British Journal of Anaesthesia, 2003, Vol. 91, No. 6 862-870
© 2003 The Board of Management and Trustees of the British Journal of Anaesthesia
Laboratory Investigations |
Comparison of morphine-6-glucuronide and morphine on respiratory depressant and antinociceptive responses in wild type and µ-opioid receptor deficient mice
1 Department of Anesthesiology, Leiden University Medical Center, 2300 RC Leiden, The Netherlands. 2 Institut de Génétique et de Biologie Moléculaire et Cellulaire, Centre National de la Recherche Scientifique/Institut National de la Santé et de la Recherche Médicinale/Université Louis Pasteur, BP 163 67404 Illkirch, France
*Corresponding author. E-mail: a.dahan@lumc.nl
Background. Morphine-6-glucuronide (M6G) is a metabolite of morphine with potent analgesic properties. The influence of M6G on respiratory and antinociceptive responses was investigated in mice lacking the µ-opioid receptor (MOR) and compared with morphine.
Methods. Experiments were performed in mice lacking exon 2 of the MOR (n=18) and their wild type (WT) littermates (n=20). The influence of M6G and morphine on respiration was measured using whole body plethysmography during three elevations of inspired carbon dioxide. Antinociception was assessed using tail flick and hotplate tests.
Results. In WT but not null mutant mice, a dose-dependent depression of the slope of the ventilatory carbon dioxide response was observed after M6G and morphine. Similarly, both opioids were devoid of antinociceptive effects in null mutant mice, but showed potent dose-dependent analgesia in WT animals. Potency differences between M6G and morphine in WT mice were of the same order of magnitude for analgesia and respiration.

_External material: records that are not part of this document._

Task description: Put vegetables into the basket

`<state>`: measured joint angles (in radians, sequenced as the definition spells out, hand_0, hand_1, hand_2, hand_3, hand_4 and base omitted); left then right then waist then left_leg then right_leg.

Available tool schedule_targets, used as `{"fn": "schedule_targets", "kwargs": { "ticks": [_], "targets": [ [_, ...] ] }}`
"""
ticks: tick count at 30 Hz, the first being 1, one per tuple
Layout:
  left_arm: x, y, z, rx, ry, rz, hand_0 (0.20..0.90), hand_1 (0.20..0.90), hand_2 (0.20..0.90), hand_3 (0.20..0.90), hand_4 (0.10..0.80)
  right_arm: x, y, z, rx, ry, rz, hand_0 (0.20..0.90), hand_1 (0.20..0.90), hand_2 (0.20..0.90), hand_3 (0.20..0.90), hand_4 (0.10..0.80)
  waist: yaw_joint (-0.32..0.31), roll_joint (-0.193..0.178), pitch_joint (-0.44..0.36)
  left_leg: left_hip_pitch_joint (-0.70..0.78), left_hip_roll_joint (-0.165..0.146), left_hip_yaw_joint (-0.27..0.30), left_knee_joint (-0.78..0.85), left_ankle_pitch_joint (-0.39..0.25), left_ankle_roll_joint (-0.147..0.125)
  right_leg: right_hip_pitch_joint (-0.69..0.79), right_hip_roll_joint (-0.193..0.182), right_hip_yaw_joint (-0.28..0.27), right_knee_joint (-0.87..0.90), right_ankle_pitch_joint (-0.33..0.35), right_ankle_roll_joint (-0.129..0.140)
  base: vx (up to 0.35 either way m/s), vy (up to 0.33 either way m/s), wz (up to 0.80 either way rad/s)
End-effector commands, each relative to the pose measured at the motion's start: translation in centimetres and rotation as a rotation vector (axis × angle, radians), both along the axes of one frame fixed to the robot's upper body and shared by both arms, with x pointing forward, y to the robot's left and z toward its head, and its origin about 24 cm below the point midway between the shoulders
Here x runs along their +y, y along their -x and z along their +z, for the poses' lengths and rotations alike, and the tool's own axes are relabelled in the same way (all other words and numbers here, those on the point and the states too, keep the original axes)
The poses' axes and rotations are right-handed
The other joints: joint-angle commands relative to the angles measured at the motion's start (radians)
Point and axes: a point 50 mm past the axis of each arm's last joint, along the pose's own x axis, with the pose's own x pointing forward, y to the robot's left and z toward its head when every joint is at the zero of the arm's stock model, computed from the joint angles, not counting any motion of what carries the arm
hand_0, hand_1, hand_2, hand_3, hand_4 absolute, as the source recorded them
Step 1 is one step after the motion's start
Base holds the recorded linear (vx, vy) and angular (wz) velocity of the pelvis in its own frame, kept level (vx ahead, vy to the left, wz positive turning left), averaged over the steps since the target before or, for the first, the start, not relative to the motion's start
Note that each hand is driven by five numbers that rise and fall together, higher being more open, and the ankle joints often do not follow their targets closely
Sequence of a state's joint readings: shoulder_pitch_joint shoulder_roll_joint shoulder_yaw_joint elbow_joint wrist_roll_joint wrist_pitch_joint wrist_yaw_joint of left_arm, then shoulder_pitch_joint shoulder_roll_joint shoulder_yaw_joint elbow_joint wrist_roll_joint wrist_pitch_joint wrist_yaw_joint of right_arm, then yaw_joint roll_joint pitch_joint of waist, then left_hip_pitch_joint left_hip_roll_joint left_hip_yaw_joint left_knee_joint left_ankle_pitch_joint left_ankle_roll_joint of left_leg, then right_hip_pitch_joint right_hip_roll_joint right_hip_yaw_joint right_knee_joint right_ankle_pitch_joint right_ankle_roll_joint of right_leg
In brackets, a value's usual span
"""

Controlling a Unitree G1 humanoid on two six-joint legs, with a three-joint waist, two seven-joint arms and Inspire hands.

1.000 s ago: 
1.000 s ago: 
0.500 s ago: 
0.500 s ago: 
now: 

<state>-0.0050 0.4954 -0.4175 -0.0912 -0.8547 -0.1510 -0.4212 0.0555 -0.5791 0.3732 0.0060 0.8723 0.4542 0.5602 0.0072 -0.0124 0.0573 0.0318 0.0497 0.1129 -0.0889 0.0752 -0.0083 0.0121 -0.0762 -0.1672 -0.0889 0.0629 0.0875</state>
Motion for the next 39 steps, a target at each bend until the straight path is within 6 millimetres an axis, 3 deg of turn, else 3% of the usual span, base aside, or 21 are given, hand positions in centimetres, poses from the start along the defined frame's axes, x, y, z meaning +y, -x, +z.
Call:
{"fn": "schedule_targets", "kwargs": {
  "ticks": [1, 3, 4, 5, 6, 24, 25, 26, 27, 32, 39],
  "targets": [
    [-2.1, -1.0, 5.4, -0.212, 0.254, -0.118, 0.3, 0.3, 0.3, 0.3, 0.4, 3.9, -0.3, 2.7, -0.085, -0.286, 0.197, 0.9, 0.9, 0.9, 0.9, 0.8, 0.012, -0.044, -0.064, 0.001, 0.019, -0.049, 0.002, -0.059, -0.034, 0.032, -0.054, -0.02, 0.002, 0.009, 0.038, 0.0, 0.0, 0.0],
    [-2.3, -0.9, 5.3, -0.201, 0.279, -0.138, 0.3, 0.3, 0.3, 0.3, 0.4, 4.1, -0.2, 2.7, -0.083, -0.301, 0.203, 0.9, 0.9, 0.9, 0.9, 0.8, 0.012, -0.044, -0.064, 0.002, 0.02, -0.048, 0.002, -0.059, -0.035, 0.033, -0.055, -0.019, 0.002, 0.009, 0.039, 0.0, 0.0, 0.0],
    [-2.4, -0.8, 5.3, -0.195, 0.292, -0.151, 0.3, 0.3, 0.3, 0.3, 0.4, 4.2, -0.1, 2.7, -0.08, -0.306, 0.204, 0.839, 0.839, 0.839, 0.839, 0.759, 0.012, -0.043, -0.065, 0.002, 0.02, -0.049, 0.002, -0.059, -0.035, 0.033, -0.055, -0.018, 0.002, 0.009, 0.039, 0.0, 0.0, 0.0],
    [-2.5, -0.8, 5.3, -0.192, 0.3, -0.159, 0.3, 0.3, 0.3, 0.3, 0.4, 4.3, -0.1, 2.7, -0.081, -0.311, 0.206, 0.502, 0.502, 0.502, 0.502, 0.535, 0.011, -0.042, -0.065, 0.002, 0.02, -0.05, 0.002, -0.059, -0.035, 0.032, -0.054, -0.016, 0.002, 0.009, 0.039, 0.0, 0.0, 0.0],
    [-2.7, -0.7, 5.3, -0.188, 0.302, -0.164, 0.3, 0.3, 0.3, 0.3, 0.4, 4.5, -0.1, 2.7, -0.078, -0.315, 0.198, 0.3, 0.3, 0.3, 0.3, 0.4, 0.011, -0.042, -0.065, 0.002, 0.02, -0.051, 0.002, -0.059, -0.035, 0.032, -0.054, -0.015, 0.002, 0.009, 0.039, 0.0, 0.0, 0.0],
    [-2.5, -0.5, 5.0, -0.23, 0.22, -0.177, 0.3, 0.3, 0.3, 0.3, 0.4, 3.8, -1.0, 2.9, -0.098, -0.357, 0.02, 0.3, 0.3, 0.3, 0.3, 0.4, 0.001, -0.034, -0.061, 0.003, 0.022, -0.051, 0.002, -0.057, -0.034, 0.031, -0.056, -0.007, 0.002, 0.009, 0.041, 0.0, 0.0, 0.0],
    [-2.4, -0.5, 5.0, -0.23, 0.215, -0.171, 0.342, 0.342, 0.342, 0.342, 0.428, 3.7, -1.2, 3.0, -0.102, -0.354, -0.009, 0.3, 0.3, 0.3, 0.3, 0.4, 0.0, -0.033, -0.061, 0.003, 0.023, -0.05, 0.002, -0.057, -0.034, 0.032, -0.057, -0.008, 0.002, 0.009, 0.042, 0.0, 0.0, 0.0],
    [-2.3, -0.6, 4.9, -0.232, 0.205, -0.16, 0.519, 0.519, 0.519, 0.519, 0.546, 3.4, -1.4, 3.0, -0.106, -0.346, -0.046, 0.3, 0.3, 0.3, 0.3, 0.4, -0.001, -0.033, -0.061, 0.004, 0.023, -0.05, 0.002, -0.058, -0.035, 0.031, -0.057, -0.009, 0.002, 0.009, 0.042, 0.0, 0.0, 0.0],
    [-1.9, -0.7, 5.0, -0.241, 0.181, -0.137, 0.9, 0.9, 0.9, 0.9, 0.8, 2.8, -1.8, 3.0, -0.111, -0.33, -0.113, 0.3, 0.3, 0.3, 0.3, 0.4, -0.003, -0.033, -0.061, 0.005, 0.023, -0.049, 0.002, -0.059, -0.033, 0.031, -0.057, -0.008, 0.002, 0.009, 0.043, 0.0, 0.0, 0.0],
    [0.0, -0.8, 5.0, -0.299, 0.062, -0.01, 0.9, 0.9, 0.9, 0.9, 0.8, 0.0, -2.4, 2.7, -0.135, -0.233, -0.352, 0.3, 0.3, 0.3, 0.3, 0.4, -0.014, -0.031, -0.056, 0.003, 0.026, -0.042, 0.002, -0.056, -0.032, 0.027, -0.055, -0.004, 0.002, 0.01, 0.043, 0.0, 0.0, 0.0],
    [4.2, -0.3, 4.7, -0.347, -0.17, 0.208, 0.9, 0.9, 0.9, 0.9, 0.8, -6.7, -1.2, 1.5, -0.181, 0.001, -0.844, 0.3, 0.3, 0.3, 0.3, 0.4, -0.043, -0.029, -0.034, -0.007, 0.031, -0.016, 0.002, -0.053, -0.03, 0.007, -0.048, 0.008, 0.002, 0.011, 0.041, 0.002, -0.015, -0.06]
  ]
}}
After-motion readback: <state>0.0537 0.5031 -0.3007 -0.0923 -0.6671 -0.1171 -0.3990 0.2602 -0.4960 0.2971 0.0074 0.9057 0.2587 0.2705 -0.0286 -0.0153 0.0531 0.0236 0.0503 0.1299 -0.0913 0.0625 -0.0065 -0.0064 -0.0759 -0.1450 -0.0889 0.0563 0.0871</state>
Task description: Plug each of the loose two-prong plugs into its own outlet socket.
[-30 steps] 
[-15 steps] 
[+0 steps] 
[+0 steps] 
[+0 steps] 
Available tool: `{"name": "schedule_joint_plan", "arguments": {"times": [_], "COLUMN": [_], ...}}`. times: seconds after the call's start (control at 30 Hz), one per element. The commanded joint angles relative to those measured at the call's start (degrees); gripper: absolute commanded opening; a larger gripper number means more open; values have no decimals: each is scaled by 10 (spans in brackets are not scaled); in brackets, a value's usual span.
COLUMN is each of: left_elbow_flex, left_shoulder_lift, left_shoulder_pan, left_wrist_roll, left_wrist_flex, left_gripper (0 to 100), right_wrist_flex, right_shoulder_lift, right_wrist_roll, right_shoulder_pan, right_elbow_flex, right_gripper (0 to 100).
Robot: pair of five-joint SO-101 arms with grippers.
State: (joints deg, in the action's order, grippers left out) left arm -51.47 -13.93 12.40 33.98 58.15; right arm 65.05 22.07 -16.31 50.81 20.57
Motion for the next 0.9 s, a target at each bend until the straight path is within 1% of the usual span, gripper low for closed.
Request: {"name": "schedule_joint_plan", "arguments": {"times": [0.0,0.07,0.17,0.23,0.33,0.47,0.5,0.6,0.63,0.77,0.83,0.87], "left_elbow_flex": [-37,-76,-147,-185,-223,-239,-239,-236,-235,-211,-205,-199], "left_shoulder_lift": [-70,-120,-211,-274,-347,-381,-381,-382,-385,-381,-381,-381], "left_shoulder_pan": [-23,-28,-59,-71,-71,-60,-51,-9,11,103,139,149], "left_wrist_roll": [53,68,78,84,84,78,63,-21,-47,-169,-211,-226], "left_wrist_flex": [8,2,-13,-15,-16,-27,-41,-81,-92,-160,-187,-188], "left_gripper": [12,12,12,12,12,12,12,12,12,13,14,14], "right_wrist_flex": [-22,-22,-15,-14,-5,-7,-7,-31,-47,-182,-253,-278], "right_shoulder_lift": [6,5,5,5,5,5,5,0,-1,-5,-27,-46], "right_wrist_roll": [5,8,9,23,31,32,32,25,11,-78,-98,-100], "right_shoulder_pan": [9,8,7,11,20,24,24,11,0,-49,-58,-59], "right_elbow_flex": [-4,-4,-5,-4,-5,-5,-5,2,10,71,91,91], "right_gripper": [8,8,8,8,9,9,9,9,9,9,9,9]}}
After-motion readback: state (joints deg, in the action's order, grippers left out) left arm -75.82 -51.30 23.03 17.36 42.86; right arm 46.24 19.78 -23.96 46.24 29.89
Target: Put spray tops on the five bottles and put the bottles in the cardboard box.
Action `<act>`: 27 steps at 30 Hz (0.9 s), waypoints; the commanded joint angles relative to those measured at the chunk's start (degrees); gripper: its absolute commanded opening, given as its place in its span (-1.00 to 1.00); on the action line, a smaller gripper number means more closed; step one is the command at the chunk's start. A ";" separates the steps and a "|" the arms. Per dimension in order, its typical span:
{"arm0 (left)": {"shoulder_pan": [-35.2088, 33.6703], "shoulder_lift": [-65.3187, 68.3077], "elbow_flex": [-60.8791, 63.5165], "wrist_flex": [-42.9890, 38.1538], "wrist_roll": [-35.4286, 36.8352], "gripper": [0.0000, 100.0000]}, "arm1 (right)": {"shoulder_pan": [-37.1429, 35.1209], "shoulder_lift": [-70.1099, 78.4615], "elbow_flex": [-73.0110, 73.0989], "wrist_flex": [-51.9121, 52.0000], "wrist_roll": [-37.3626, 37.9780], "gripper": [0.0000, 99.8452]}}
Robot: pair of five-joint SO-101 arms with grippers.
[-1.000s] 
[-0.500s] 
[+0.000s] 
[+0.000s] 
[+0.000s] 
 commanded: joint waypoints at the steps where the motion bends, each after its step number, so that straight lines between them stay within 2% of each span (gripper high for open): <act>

Conclusions. The data indicate that the desired (antinociceptive) and undesired (respiratory depression) effects of M6G and morphine are linked to the same gene product; that is the MOR. Other opioid- and non-opioid-receptor systems may play a minor role in the actions of M6Gs and morphine. The clinical implications of our findings are that any agent acting at the MOR will invariably cause (potent) analgesia in combination with (variable) respiratory depression.